PROBLEM:
Among the entries below, how many lines hold "camera"? Reply with the number only.

Extracted records
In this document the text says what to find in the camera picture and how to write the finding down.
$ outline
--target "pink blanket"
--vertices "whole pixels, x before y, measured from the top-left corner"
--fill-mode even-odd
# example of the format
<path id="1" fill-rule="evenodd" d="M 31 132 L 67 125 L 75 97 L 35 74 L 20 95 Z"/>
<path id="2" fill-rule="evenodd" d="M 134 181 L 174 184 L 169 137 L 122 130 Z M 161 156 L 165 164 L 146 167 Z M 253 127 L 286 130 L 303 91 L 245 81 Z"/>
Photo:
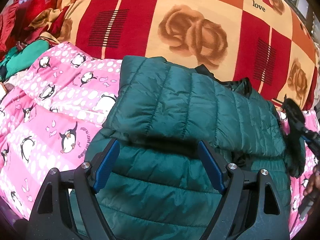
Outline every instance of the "pink blanket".
<path id="1" fill-rule="evenodd" d="M 286 115 L 284 113 L 279 113 L 279 115 L 282 119 L 282 127 L 284 131 L 289 133 L 290 128 Z M 316 112 L 314 110 L 303 111 L 303 115 L 306 119 L 305 126 L 312 131 L 319 132 L 320 126 L 316 117 Z M 293 238 L 307 221 L 307 219 L 300 221 L 298 206 L 301 204 L 301 200 L 303 199 L 303 191 L 308 184 L 308 179 L 312 174 L 313 167 L 318 163 L 318 160 L 315 158 L 314 154 L 310 151 L 306 144 L 305 146 L 306 165 L 304 167 L 304 173 L 298 179 L 291 177 L 291 210 L 289 218 L 290 238 Z"/>
<path id="2" fill-rule="evenodd" d="M 0 105 L 0 195 L 29 218 L 48 171 L 79 166 L 116 101 L 121 60 L 71 43 L 42 54 Z"/>

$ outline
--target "green puffer jacket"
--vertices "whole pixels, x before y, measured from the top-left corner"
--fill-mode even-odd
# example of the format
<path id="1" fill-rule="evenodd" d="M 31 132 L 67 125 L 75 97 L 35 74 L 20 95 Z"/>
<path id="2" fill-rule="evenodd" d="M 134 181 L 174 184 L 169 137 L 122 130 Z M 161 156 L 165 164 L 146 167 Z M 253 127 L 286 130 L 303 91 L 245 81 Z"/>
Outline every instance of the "green puffer jacket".
<path id="1" fill-rule="evenodd" d="M 244 81 L 234 84 L 230 90 L 162 57 L 124 57 L 119 97 L 85 156 L 90 161 L 110 138 L 120 141 L 113 172 L 96 195 L 117 237 L 201 237 L 221 196 L 196 155 L 200 140 L 227 162 L 237 155 L 249 169 L 266 168 L 289 213 L 287 171 L 294 176 L 303 172 L 304 143 L 293 161 L 273 105 L 254 90 L 242 95 Z M 70 197 L 77 228 L 85 234 L 75 194 Z"/>

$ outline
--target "silver bolt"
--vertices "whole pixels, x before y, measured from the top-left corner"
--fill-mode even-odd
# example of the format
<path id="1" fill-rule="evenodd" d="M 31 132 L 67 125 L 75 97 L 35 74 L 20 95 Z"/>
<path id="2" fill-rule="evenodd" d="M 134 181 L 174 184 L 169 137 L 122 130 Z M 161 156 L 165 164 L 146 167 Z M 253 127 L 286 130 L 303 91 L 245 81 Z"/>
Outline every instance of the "silver bolt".
<path id="1" fill-rule="evenodd" d="M 266 169 L 262 169 L 261 173 L 262 175 L 265 175 L 265 176 L 269 174 L 269 172 Z"/>
<path id="2" fill-rule="evenodd" d="M 228 164 L 228 168 L 231 169 L 231 170 L 235 170 L 237 168 L 237 165 L 234 164 L 234 163 L 229 163 Z"/>
<path id="3" fill-rule="evenodd" d="M 81 164 L 81 168 L 83 168 L 83 169 L 87 169 L 87 168 L 89 168 L 89 166 L 90 166 L 90 163 L 82 163 Z"/>
<path id="4" fill-rule="evenodd" d="M 50 173 L 51 175 L 56 174 L 56 173 L 57 173 L 57 168 L 52 168 L 52 169 L 49 171 L 49 173 Z"/>

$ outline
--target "green cloth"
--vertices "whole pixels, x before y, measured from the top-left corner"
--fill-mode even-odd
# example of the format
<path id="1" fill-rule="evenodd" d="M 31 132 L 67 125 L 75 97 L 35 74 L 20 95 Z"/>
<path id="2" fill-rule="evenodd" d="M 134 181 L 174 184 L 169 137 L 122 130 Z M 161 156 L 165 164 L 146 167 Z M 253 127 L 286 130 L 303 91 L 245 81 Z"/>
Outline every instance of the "green cloth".
<path id="1" fill-rule="evenodd" d="M 252 90 L 248 98 L 210 77 L 162 57 L 126 56 L 116 104 L 94 137 L 85 160 L 101 152 L 110 138 L 120 155 L 106 187 L 96 196 L 116 237 L 126 240 L 199 239 L 220 201 L 196 154 L 206 140 L 227 162 L 234 153 L 266 168 L 287 215 L 290 178 L 304 167 L 289 162 L 274 107 Z M 85 229 L 74 192 L 77 228 Z"/>
<path id="2" fill-rule="evenodd" d="M 16 47 L 10 49 L 0 62 L 0 81 L 3 82 L 19 71 L 29 68 L 48 49 L 49 43 L 44 40 L 31 43 L 21 52 L 18 52 Z"/>

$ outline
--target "blue gripper pad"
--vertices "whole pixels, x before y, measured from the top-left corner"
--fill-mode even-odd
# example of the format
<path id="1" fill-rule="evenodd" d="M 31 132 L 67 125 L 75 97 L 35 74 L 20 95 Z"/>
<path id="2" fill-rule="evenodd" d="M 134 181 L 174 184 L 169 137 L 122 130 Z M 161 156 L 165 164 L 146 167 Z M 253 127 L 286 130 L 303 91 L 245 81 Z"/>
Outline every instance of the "blue gripper pad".
<path id="1" fill-rule="evenodd" d="M 95 178 L 96 181 L 92 187 L 95 194 L 97 194 L 102 188 L 106 186 L 111 170 L 119 156 L 119 153 L 120 153 L 120 144 L 117 140 L 115 140 L 110 150 L 106 154 L 106 157 L 101 162 L 100 167 L 97 169 L 96 178 Z"/>
<path id="2" fill-rule="evenodd" d="M 203 141 L 198 143 L 198 155 L 202 162 L 205 171 L 208 174 L 209 180 L 215 190 L 223 194 L 226 187 L 223 183 L 223 174 L 219 166 L 212 157 L 210 151 L 207 149 Z"/>

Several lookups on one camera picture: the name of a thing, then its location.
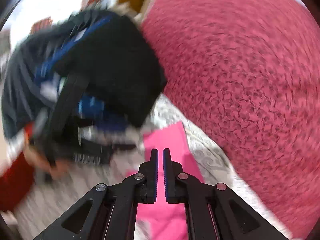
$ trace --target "person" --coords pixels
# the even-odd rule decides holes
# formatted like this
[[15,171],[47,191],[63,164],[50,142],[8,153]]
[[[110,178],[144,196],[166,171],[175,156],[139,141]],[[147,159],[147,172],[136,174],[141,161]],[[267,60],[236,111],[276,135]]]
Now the person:
[[63,176],[69,168],[65,160],[51,167],[34,147],[26,145],[12,165],[0,176],[0,211],[13,211],[33,185],[35,168],[50,174],[53,179]]

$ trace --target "red object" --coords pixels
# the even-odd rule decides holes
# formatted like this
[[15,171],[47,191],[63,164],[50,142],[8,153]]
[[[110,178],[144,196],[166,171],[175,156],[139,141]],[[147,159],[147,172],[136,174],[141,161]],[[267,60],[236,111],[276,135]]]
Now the red object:
[[155,0],[165,95],[305,238],[320,216],[320,29],[295,0]]
[[13,211],[28,193],[33,184],[33,171],[33,167],[26,162],[23,153],[21,153],[10,169],[0,177],[1,211]]

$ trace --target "pink fabric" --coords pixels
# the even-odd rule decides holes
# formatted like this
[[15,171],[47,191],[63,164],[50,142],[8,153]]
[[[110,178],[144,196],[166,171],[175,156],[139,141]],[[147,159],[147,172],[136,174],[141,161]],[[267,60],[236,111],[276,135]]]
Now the pink fabric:
[[292,231],[320,216],[320,29],[295,0],[156,0],[165,95]]
[[190,153],[182,122],[163,130],[157,130],[143,139],[145,158],[150,160],[151,149],[159,151],[158,192],[153,205],[139,204],[137,221],[145,220],[151,224],[152,240],[187,240],[187,222],[184,204],[168,204],[164,194],[163,150],[170,149],[171,159],[182,164],[183,171],[203,182],[197,163]]

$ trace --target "gray patterned cloth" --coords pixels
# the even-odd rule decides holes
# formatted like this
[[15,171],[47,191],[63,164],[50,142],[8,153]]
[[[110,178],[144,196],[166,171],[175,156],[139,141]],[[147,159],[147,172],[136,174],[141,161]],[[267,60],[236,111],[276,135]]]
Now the gray patterned cloth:
[[[55,181],[52,185],[34,185],[14,213],[23,238],[33,239],[96,184],[103,182],[113,185],[121,182],[128,170],[137,170],[140,163],[144,162],[142,135],[179,121],[183,122],[189,149],[198,163],[205,183],[214,185],[217,182],[223,182],[227,184],[260,215],[291,239],[290,231],[239,178],[220,147],[200,128],[186,119],[164,95],[157,100],[150,117],[141,130],[128,128],[124,134],[102,134],[97,133],[94,128],[84,131],[84,137],[100,143],[134,141],[138,149],[116,154],[109,166],[74,166],[68,176]],[[148,221],[137,221],[135,239],[147,240],[150,239],[149,235]]]

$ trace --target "red sleeve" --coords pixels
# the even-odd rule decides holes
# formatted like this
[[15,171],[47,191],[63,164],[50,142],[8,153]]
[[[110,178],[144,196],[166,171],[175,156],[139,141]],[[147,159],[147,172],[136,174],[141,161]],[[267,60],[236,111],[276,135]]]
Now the red sleeve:
[[0,177],[0,211],[12,211],[33,184],[33,167],[24,159],[23,153]]

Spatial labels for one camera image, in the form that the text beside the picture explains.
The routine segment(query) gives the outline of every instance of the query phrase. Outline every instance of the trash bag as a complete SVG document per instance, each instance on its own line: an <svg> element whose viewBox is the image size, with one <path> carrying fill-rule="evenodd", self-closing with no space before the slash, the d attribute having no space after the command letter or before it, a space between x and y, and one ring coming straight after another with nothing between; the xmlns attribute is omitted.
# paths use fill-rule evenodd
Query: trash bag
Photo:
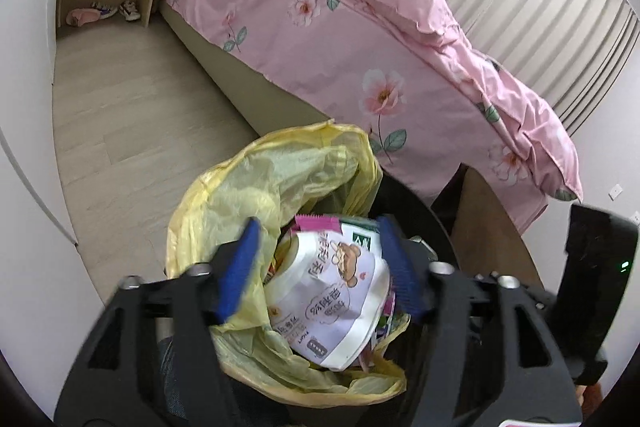
<svg viewBox="0 0 640 427"><path fill-rule="evenodd" d="M166 272L178 277L260 220L260 250L238 313L211 328L229 376L275 401L302 407L363 406L404 392L404 372L376 356L370 373L318 369L271 329L262 280L281 228L296 214L366 216L382 180L361 129L333 122L264 136L201 174L169 223Z"/></svg>

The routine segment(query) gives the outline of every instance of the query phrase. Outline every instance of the white wall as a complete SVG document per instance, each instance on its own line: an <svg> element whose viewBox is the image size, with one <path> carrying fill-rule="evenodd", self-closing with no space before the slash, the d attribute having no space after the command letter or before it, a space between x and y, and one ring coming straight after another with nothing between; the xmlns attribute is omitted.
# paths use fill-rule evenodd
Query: white wall
<svg viewBox="0 0 640 427"><path fill-rule="evenodd" d="M0 4L0 349L49 416L102 309L64 233L72 229L52 140L54 3Z"/></svg>
<svg viewBox="0 0 640 427"><path fill-rule="evenodd" d="M73 238L53 146L55 4L0 3L0 144L36 199Z"/></svg>
<svg viewBox="0 0 640 427"><path fill-rule="evenodd" d="M640 13L640 0L629 0ZM580 156L585 203L625 217L640 210L640 45L632 52L616 83L574 135ZM615 200L609 190L624 191ZM569 205L552 201L524 236L545 285L557 290L564 268L564 240ZM640 257L625 298L607 337L609 368L602 378L605 392L616 382L640 342Z"/></svg>

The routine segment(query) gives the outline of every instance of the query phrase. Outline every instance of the wooden floor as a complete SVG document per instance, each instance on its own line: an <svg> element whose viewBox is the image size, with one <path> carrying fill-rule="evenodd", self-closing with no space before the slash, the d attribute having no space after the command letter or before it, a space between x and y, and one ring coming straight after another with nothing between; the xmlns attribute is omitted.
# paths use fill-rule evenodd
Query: wooden floor
<svg viewBox="0 0 640 427"><path fill-rule="evenodd" d="M65 28L53 124L78 250L103 300L126 275L164 277L183 193L256 137L160 17Z"/></svg>

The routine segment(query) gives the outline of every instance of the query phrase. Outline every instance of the sneaker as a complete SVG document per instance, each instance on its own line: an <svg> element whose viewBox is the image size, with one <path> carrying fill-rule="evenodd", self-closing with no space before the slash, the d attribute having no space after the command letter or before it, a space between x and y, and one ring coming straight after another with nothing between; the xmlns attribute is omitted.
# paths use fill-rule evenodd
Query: sneaker
<svg viewBox="0 0 640 427"><path fill-rule="evenodd" d="M124 15L124 18L128 22L140 19L140 12L136 8L136 3L133 1L124 1L124 3L118 6L118 11Z"/></svg>
<svg viewBox="0 0 640 427"><path fill-rule="evenodd" d="M109 6L108 4L103 4L98 1L94 1L91 3L91 8L98 10L100 12L100 19L108 19L109 17L115 15L118 11L117 8L113 6Z"/></svg>

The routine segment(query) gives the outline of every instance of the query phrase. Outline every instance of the pink slipper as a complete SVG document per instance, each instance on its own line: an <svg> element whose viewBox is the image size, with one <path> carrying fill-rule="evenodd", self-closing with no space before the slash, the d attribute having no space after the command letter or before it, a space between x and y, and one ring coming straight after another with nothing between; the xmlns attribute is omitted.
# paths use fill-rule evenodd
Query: pink slipper
<svg viewBox="0 0 640 427"><path fill-rule="evenodd" d="M69 26L82 26L88 22L96 22L100 19L100 10L93 8L76 8L66 14L66 23Z"/></svg>

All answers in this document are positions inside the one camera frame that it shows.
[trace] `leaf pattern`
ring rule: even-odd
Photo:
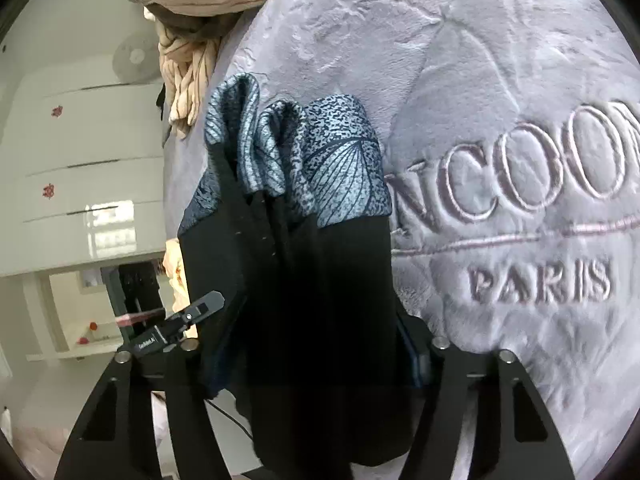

REPLY TO THE EXERCISE:
4